How Wrong is Academic Cheating?

You, a teacher or professor, give your students a writing assignment. You find evidence that one of them has plagiarized in a way you think was deliberate. You sigh, curse a little under your breath, collect your evidence, and file a complaint of “academic dishonesty” against the student. They cheated, you caught them, they must face the relevant penalty. Obvious. Right? 

            I won’t so much argue that you are wrong as that (1) your conviction that you are right deserves to be deflated a bit, and (2) probably has a less lofty justification than you might think. Along the way, I will try to convince you that even if the student isn’t acting rightly by cheating, they might not exactly be acting wrongly either, especially given the incentives schools typically place in front of students. 

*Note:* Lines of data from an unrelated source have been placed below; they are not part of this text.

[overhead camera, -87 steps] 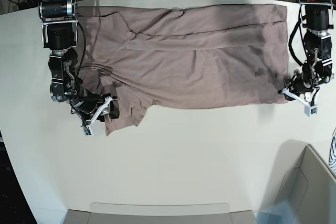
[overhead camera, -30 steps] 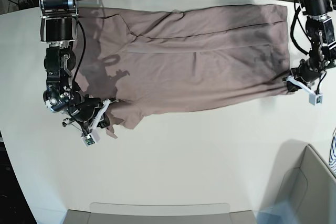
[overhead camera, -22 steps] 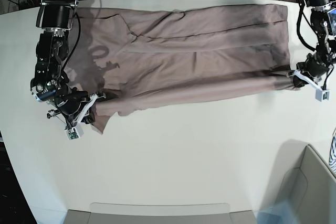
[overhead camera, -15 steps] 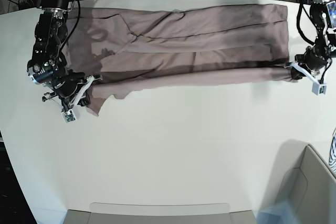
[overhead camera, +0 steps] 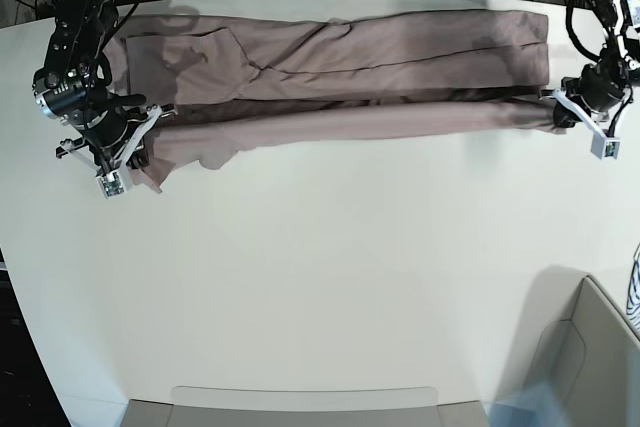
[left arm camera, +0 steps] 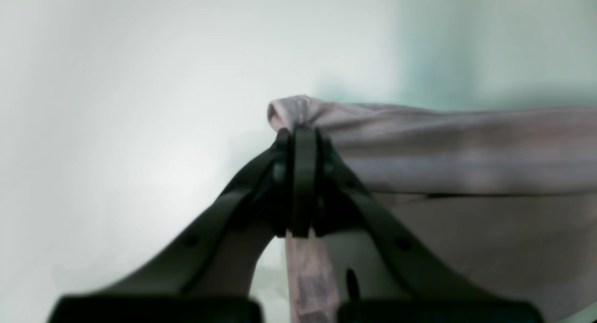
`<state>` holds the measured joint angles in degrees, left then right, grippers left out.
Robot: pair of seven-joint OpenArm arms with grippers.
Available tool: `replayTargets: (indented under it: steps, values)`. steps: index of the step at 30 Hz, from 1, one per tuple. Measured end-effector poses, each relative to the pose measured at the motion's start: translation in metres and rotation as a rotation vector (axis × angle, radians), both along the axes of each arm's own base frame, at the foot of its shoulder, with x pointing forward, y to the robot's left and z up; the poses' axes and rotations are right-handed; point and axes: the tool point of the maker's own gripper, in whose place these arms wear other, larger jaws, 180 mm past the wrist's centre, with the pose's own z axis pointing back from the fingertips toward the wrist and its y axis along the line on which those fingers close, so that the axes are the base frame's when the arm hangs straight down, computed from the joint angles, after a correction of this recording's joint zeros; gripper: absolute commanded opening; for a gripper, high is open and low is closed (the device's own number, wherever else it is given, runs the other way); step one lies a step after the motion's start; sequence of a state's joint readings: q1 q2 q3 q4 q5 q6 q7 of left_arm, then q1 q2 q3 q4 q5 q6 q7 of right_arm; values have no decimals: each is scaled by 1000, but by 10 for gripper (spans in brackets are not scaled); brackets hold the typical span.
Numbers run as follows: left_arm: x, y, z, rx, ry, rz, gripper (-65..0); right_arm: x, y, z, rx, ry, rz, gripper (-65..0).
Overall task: Fold the T-shirt properly
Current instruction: 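Lift the hem with both grippers and fold it over toward the collar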
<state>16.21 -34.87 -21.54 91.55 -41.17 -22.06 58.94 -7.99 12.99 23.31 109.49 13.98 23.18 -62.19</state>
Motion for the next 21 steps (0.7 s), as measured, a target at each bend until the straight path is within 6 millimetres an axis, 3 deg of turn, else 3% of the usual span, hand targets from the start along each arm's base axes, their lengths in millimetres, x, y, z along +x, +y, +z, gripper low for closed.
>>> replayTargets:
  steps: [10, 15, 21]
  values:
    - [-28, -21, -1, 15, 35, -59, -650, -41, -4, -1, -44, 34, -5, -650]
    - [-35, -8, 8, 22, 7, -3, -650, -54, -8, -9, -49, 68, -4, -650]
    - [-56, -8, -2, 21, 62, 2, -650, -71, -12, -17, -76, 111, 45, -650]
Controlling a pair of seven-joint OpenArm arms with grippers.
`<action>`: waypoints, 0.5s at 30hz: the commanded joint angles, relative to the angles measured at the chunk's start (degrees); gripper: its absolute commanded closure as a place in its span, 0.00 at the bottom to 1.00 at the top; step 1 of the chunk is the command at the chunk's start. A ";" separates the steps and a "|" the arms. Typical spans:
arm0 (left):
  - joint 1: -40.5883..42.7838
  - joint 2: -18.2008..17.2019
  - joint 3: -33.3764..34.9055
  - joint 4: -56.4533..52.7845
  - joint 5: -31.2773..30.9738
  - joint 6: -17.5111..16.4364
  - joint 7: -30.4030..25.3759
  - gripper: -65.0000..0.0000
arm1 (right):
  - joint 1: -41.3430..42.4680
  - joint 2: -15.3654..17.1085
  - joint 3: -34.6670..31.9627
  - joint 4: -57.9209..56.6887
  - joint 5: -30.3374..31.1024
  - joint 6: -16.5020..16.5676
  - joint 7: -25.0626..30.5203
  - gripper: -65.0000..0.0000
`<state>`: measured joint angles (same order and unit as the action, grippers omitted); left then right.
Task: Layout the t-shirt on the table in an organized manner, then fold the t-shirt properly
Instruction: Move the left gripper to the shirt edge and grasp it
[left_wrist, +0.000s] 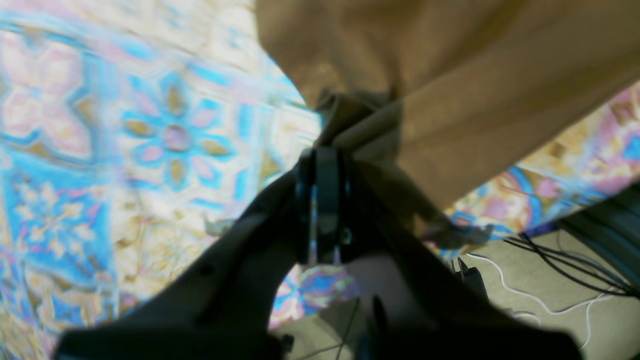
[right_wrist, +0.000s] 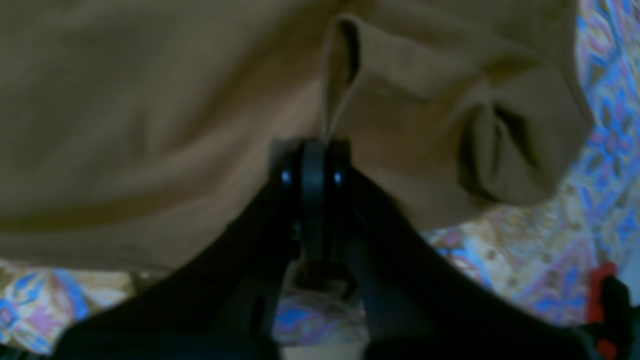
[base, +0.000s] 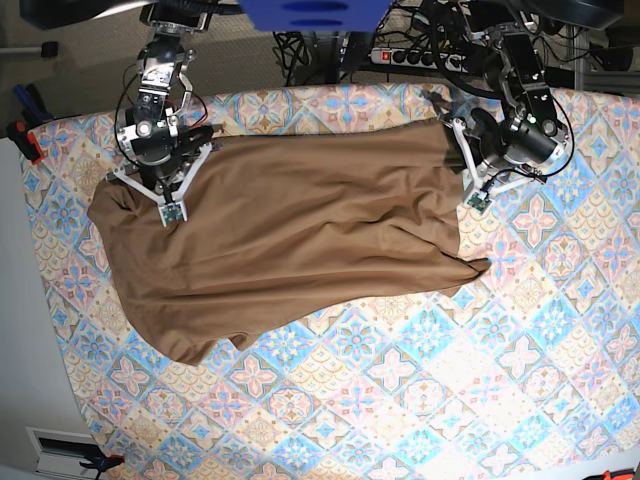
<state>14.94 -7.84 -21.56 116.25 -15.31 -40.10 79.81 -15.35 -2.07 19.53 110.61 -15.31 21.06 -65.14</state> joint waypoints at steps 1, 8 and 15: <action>-0.30 -1.18 -0.11 0.81 -0.38 0.10 0.19 1.00 | 0.10 0.18 0.03 1.70 -0.56 -0.09 0.22 1.00; -0.39 -2.85 -0.20 0.90 -0.38 0.10 0.19 1.00 | -0.16 0.09 1.26 2.23 -0.56 -0.18 0.31 1.00; -0.57 -3.72 -1.25 0.90 0.23 0.10 0.19 1.00 | 0.45 0.09 3.55 2.32 -0.21 -0.18 2.33 1.00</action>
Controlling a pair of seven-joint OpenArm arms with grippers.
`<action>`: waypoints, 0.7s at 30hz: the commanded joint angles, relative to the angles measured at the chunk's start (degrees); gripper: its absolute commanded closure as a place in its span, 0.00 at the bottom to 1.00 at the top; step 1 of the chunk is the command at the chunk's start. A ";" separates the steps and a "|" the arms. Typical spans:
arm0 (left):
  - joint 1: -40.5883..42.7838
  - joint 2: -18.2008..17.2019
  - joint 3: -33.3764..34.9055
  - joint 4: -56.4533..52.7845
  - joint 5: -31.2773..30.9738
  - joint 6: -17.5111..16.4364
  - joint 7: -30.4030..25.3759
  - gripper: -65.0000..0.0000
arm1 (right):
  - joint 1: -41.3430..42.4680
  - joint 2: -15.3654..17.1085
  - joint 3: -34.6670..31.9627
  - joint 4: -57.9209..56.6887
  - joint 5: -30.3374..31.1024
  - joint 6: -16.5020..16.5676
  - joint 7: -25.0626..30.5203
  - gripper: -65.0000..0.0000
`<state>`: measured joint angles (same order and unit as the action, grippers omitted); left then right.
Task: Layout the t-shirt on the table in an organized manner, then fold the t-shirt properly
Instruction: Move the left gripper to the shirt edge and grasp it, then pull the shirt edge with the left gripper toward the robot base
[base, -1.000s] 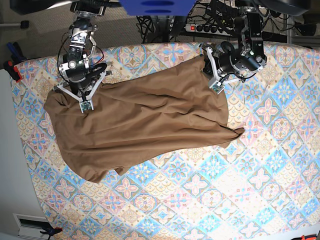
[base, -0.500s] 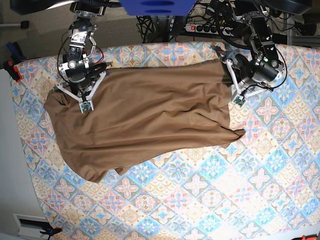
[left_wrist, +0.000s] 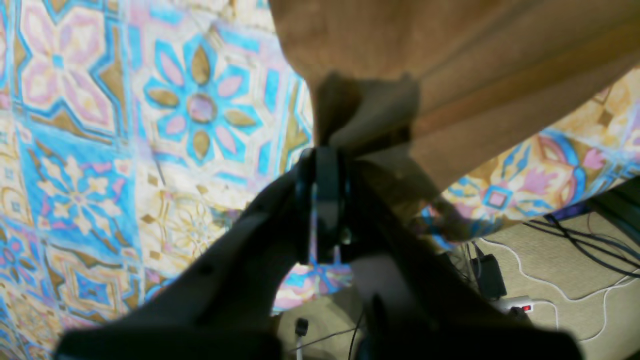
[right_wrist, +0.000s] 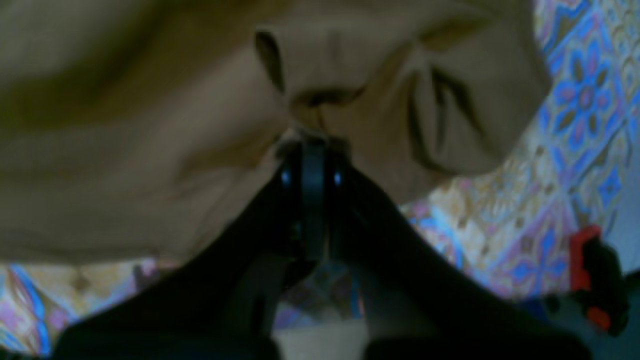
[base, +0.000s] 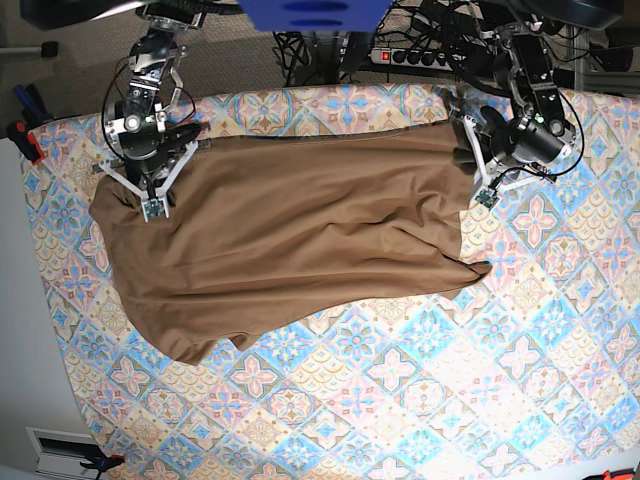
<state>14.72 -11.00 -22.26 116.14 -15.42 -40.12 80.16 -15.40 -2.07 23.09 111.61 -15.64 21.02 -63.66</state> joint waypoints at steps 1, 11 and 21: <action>-0.52 -0.47 -1.26 1.01 0.87 0.12 -0.16 1.00 | 0.41 0.09 0.34 1.31 0.12 -0.14 1.72 1.00; -9.67 -0.47 -1.78 1.09 5.97 0.12 -0.16 1.00 | 3.66 -2.55 4.12 1.13 -0.05 -0.14 2.78 1.00; -10.90 -0.38 -1.61 1.09 9.57 0.12 -0.16 1.00 | 6.30 -3.60 6.75 0.96 -0.05 0.04 2.78 1.00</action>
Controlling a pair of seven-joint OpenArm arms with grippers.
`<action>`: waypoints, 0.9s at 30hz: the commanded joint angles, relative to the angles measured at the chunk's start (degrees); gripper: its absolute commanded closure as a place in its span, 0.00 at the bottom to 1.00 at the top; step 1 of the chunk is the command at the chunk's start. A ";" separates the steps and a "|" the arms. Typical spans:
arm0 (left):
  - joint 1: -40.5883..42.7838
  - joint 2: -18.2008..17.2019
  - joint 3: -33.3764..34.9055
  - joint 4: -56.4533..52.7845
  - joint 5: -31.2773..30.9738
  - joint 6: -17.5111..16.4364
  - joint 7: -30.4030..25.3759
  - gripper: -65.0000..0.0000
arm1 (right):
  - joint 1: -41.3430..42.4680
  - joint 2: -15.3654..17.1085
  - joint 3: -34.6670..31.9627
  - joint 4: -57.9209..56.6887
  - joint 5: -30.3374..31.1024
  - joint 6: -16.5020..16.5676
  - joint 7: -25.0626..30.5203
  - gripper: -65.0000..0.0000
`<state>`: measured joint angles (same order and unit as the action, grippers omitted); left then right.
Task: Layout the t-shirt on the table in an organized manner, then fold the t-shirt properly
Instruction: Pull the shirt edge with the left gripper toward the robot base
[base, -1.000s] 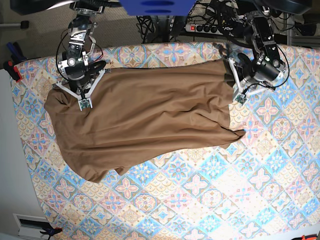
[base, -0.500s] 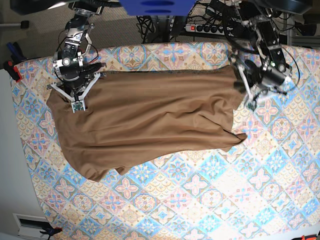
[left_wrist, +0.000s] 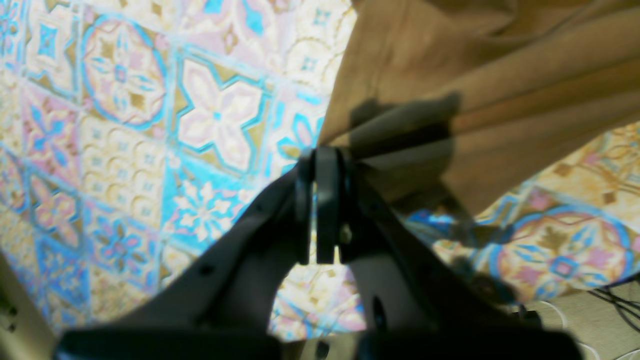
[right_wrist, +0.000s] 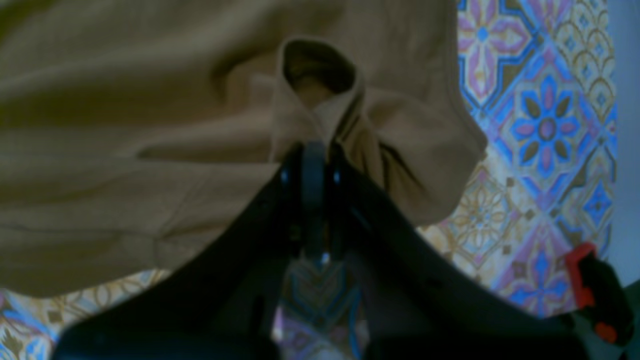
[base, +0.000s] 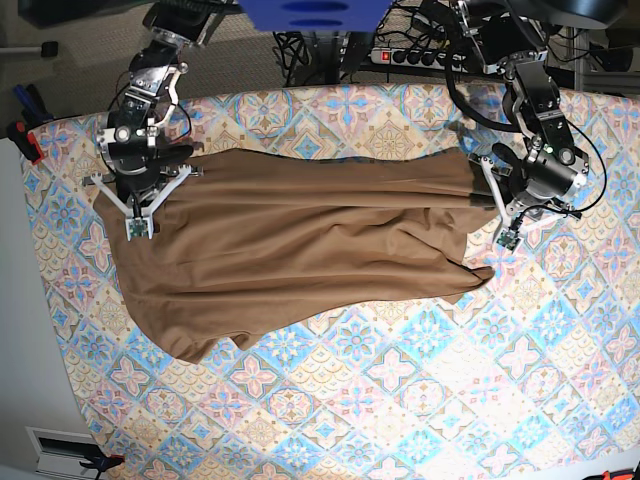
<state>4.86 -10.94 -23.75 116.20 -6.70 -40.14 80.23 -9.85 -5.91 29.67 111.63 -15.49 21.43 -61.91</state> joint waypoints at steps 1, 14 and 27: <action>-1.83 -0.36 0.06 0.94 2.44 0.14 -0.23 1.00 | 0.92 0.24 0.09 0.85 -0.21 -0.38 1.03 1.00; -7.28 -0.36 9.46 0.76 6.57 0.14 -0.23 1.00 | 8.66 0.33 0.00 -0.12 -0.29 -0.29 0.50 1.00; -9.21 1.31 12.98 0.76 9.29 0.14 -0.23 1.00 | 9.80 0.33 -0.09 -0.56 -0.21 -0.29 0.50 1.00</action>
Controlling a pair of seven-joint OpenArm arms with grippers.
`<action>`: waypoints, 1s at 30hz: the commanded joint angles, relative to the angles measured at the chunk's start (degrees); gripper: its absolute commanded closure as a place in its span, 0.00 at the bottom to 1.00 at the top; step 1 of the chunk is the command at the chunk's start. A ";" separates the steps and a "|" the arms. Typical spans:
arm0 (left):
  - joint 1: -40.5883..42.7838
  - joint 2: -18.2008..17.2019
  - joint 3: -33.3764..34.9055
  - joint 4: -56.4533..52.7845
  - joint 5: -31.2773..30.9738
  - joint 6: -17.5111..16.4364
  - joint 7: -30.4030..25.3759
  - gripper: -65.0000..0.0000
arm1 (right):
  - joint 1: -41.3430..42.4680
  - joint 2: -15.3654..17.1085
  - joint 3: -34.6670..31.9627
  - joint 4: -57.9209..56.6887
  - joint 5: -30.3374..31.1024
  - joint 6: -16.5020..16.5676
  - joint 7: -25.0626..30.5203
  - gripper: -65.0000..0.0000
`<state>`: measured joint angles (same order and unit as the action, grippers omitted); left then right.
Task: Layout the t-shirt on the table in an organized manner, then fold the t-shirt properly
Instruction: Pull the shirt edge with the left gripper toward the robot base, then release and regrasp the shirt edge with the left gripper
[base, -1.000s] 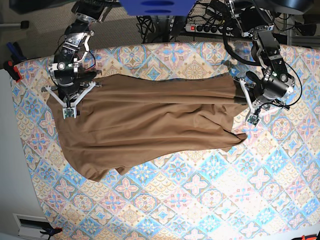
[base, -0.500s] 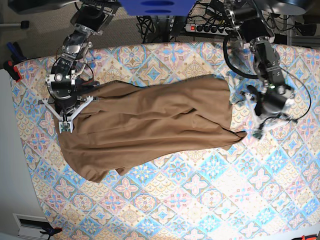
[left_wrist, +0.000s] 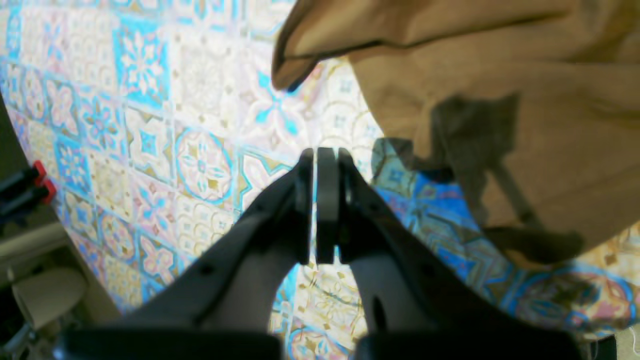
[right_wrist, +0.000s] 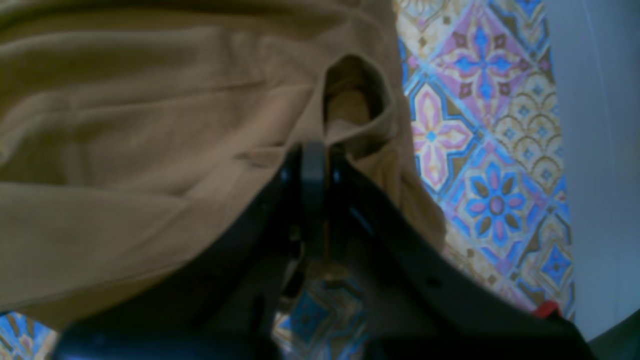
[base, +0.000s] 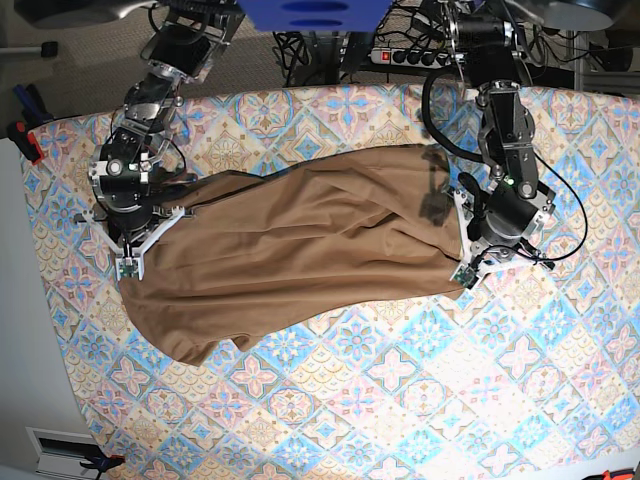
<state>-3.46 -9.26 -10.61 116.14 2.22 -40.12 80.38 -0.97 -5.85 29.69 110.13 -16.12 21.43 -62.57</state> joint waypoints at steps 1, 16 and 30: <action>-0.80 -0.37 -0.16 0.83 0.37 0.12 -0.38 1.00 | 0.93 0.26 -0.11 0.95 0.43 -0.29 1.16 1.00; 10.89 2.79 2.04 1.01 0.64 0.12 -0.38 0.73 | 0.75 0.35 -0.11 0.16 0.43 -0.29 1.16 1.00; 16.96 7.01 -7.28 1.01 -3.76 0.12 -0.38 0.73 | 0.66 0.35 -0.11 0.16 0.34 -0.20 1.16 1.00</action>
<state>14.39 -2.57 -18.15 116.14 -0.10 -40.10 80.55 -1.10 -5.74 29.63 109.32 -16.10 21.45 -62.67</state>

            To start, I’ll focus on a composite example that resembles cases of plagiarism within my own courses. I teach courses in the philosophy, history, and sociology of education within a college of education. All students studying education must take these courses, and the courses also fulfill (writing or diversity) requirements that other students need to satisfy. Thus, I get a range of students: from (a) those who are absolutely eager to learn the course content, to (b) students who want to be teachers and might benefit from the course (even if they aren’t yet convinced of the value of the course content), to (c) students from other majors who are taking the course solely to fulfill a mandatory requirement for their degree.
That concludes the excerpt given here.